General comments on my code for filling a matrix

Zerosum · June 27, 2023, 8:56pm

I wondered if I could get comments on my code. I’ve reviewed the official performance tips and a few blogs discussing achieving high performance.

Unfortunately, since I have a very scant knowledge of computation and memory allocation, I couldn’t improve the following codes more. I understand that any advice will heavily depend on the specific context and structure, but I was wondering if I could get a brief/broad comment, for instance, on which part I could consider for faster speed.

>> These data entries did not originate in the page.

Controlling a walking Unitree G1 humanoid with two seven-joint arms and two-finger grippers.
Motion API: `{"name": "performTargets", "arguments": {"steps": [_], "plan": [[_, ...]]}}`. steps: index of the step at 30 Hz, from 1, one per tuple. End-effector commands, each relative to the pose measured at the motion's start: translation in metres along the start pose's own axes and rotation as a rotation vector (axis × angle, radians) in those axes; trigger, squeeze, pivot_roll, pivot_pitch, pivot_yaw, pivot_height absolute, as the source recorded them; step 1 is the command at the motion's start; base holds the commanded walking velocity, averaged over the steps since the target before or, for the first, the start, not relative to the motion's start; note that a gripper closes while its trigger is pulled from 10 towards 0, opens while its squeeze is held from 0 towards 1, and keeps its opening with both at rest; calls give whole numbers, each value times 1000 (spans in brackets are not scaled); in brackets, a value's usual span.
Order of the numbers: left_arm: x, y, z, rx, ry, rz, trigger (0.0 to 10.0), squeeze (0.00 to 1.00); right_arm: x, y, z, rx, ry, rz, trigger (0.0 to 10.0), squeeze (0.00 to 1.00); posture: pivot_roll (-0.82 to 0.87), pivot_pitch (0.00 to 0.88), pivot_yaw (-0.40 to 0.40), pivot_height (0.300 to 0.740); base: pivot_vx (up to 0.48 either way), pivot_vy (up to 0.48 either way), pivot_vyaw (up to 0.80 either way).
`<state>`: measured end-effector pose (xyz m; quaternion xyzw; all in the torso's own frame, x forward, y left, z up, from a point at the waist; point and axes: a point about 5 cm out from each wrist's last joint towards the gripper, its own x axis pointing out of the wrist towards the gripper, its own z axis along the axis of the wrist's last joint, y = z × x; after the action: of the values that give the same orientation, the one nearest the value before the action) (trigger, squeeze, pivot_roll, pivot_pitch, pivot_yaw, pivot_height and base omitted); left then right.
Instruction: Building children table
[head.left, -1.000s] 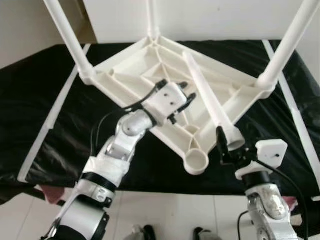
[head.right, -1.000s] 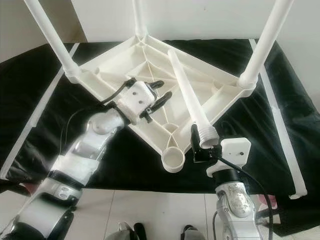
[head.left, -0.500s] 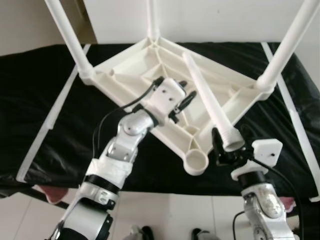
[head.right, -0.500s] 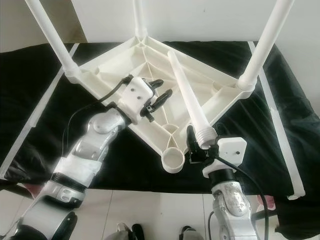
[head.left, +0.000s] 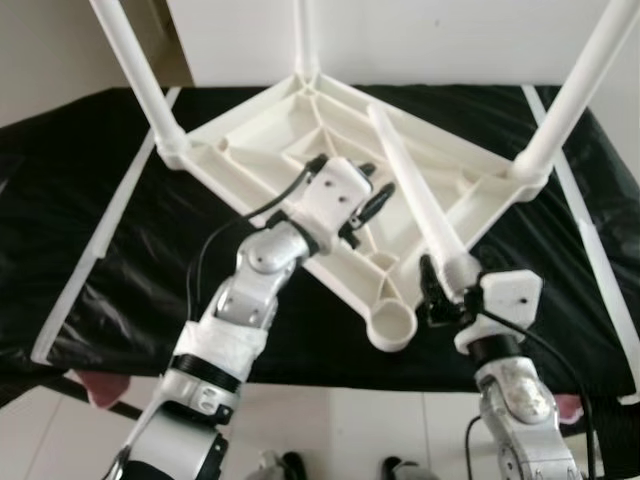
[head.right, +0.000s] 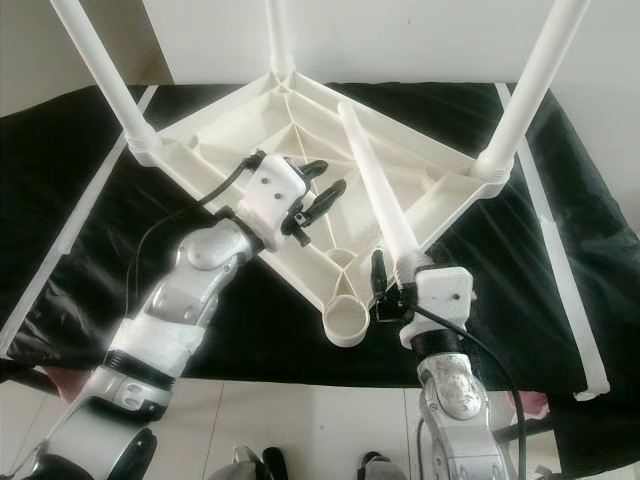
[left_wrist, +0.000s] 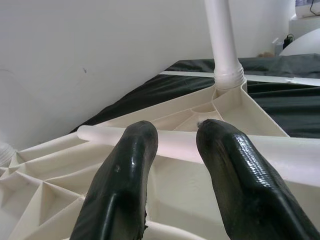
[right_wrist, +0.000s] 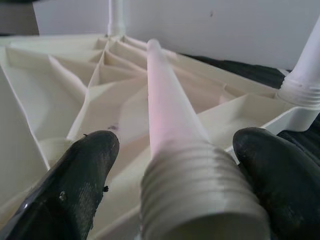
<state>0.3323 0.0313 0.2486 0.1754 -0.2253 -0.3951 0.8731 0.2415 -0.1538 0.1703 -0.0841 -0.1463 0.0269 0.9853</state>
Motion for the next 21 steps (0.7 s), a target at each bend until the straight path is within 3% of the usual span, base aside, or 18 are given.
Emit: {"name": "performTargets", "arguments": {"steps": [1, 7, 9, 10, 11, 13, 17, 20, 21], "plan": [[-1, 2, 2, 1, -8, 26, 10000, 0, -1, 2, -4, -7, 24, 4, 10000, 0, -154, 174, 47, 740, 0, 0, 0], [-2, 0, 3, -1, -10, 25, 10000, 0, 1, 3, -9, 29, 53, 3, 10000, 0, -151, 174, 46, 740, 0, 0, 0], [-2, 0, 4, 0, -10, 25, 10000, 0, 1, 4, -9, 55, 59, 1, 2980, 0, -150, 174, 46, 740, 0, 0, 0], [-2, 0, 4, 0, -10, 25, 10000, 0, 1, 4, -9, 69, 60, -4, 2510, 0, -149, 174, 46, 740, 0, 0, 0], [-2, 0, 4, 1, -10, 25, 10000, 0, 1, 5, -9, 96, 63, -9, 0, 0, -148, 174, 47, 740, 0, 0, 0], [-2, 0, 4, 1, -9, 25, 10000, 0, 2, 5, -9, 113, 65, -13, 0, 0, -148, 174, 47, 740, 0, 0, 0], [-3, 0, 5, 3, -11, 23, 10000, 0, 4, 6, -5, 304, 66, -51, 0, 0, -147, 174, 48, 740, 0, 0, 0], [-3, -1, 5, 3, -12, 22, 10000, 0, 4, 6, -4, 330, 64, -59, 0, 0, -147, 175, 50, 740, 0, 0, 0], [-3, -1, 5, 4, -13, 22, 10000, 0, 4, 7, -3, 397, 66, -64, 2627, 0, -149, 176, 51, 740, 0, 0, 0]]}}
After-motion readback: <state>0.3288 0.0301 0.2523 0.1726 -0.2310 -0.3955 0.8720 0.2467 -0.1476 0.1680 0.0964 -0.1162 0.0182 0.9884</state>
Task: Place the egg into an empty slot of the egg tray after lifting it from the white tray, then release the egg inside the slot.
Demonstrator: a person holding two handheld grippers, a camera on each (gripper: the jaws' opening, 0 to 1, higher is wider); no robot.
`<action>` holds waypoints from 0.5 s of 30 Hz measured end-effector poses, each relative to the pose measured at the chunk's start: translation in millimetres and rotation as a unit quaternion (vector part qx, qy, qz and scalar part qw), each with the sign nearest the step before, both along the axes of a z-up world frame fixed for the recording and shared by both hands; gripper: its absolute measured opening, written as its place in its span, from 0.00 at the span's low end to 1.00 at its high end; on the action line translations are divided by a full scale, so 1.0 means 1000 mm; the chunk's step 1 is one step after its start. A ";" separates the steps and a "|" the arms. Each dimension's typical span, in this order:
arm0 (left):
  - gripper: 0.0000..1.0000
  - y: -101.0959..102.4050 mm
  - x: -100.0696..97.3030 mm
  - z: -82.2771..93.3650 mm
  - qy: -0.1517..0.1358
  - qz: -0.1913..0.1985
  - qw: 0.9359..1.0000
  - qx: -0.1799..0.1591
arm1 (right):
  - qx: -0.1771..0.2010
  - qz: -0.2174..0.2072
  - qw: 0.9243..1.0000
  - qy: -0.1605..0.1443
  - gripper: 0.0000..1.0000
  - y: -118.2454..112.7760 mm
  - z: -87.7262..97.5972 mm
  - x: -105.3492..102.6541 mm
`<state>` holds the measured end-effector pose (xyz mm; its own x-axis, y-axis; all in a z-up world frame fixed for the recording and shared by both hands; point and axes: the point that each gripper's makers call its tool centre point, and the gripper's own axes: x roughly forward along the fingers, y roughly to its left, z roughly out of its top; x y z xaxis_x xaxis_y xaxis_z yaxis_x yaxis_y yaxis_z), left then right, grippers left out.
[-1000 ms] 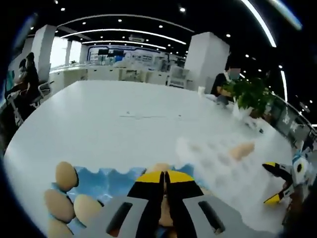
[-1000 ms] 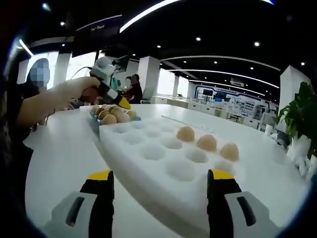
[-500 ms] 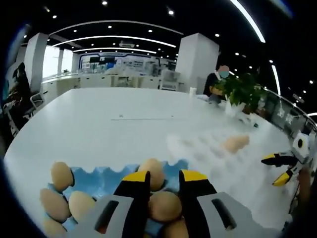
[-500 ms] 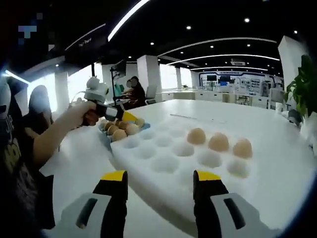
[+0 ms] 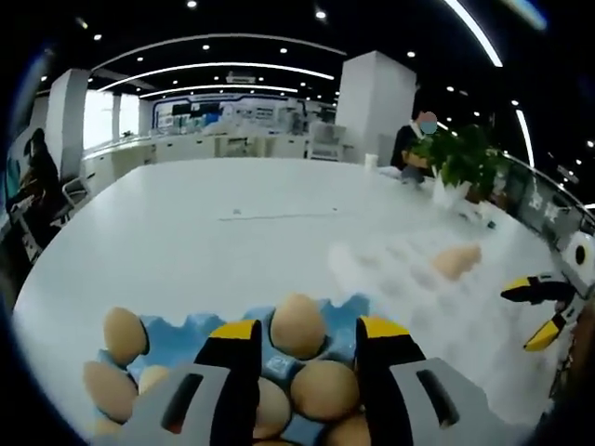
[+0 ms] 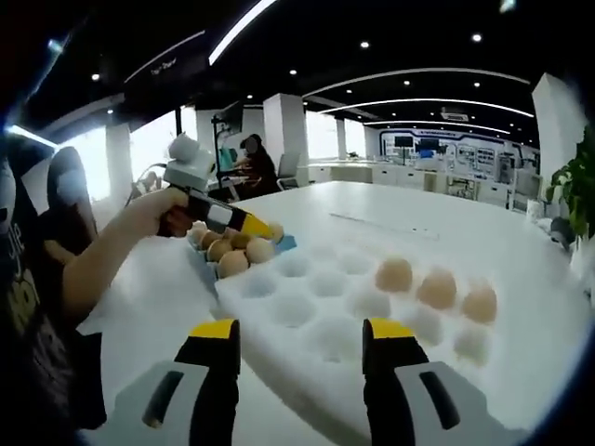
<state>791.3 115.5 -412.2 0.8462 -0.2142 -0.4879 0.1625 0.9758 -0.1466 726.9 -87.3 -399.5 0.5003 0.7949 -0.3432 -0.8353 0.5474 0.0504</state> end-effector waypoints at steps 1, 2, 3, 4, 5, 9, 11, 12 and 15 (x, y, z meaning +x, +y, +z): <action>0.41 0.000 -0.001 0.000 0.004 0.000 1.000 0.008 | -0.001 0.000 1.000 -0.004 0.55 0.001 0.002 0.000; 0.41 -0.001 -0.001 0.000 0.005 -0.001 1.000 0.012 | -0.002 -0.002 1.000 -0.007 0.55 0.001 0.005 0.003; 0.41 -0.001 -0.001 0.000 0.003 -0.003 1.000 0.014 | -0.001 -0.004 1.000 -0.010 0.54 0.001 0.007 0.005; 0.41 -0.002 -0.001 0.000 0.004 -0.005 1.000 0.015 | 0.001 -0.006 1.000 -0.012 0.54 0.001 0.008 0.007; 0.41 -0.001 -0.003 -0.001 0.005 -0.007 1.000 0.015 | 0.005 -0.007 1.000 -0.009 0.54 0.000 0.009 0.011; 0.42 0.002 -0.006 0.003 -0.003 -0.009 1.000 0.002 | -0.004 -0.009 1.000 -0.010 0.53 0.001 0.007 0.018; 0.43 0.000 -0.008 0.006 -0.014 -0.011 1.000 -0.008 | -0.006 -0.010 1.000 -0.013 0.53 0.000 0.010 0.021; 0.43 -0.002 -0.008 0.007 -0.018 -0.014 1.000 -0.011 | -0.005 -0.011 1.000 -0.014 0.53 0.000 0.011 0.022; 0.43 -0.007 -0.011 0.011 -0.025 -0.023 0.999 -0.027 | -0.001 -0.012 1.000 -0.019 0.53 0.001 0.015 0.026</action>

The garbage collecting time is roughly 20%, and I did try profiling but honestly got lost on how to read the result. Any comments would be more than helpful and appreciated.

function tenure_prob(type::String, x::Real, dist_q::Vector{Float64}, surplus::Array{Float64,5})

    @unpack_Parameter param

    if type == "a"
        μ = μ_a
        σ = σ_a
    else 
        μ = μ_b
        σ = σ_b
    end
    
    # Preallocate distributions 
    pdf_ϵ = vcat(0.0,diff(cdf(Normal(0,σ_ϵ), grids.ϵ)))
    pdf_mq = vcat(0.0,diff(cdf(Normal(μ,σ), grids.mq)))


    # tenure 0 matrix
    output_0_success = zeros(grid_n, grid_m) 

    # tenure 1 matrix 
    output_1_success = zeros(grid_n, grid_m, grid_ϵ) 

    # tenure 2 matrix
    output_2_success = zeros(grid_n, grid_m, grid_ϵ, grid_ϵ)  

    # tenure 3 matrix
    output_3_success = zeros(grid_n, grid_m, grid_ϵ, grid_ϵ, grid_ϵ)  

    # tenure 4 matrix 
    output_4_success = zeros(grid_n, grid_m, grid_ϵ, grid_ϵ, grid_ϵ, grid_ϵ) 

    # tenure 5 matrix 
    output_5_success = zeros(grid_n, grid_m, grid_ϵ, grid_ϵ, grid_ϵ, grid_ϵ)  


    @inbounds @threads for (q,mq) in collect(product(1:grid_n,1:grid_m))

        ind_q = findfirst(surplus[:,1,x,1,mq] .> 0.0) # shouldn't matter y 
        ind_q = isnothing(findfirst(surplus[:,1,x,1,mq] .> 0.0)) ? grid_n+1 : ind_q 

        prob_0_success = (q >= ind_q) ? dist_q[q] * pdf_mq[mq] : 0
        output_0_success[q,mq] = prob_0_success

        ind_five_mq = findfirst(surplus[q,1,min(x+5,max_x+1),6,:] .> 0.0)
        ind_five_mq = isnothing(ind_five_mq) ? grid_m+1 : ind_five_mq

        prob_5_success = mq >= ind_five_mq

        val_mq = grids.mq[mq]

        ind_one_y = findfirst(surplus[q,:,min(x+1,max_x+1),2,mq] .> 0.0) 
        ind_two_y = findfirst(surplus[q,:,min(x+2,max_x+1),3,mq] .> 0.0)
        ind_three_y = findfirst(surplus[q,:,min(x+3,max_x+1),4,mq] .> 0.0)
        ind_four_y = findfirst(surplus[q,:,min(x+4,max_x+1),5,mq] .> 0.0)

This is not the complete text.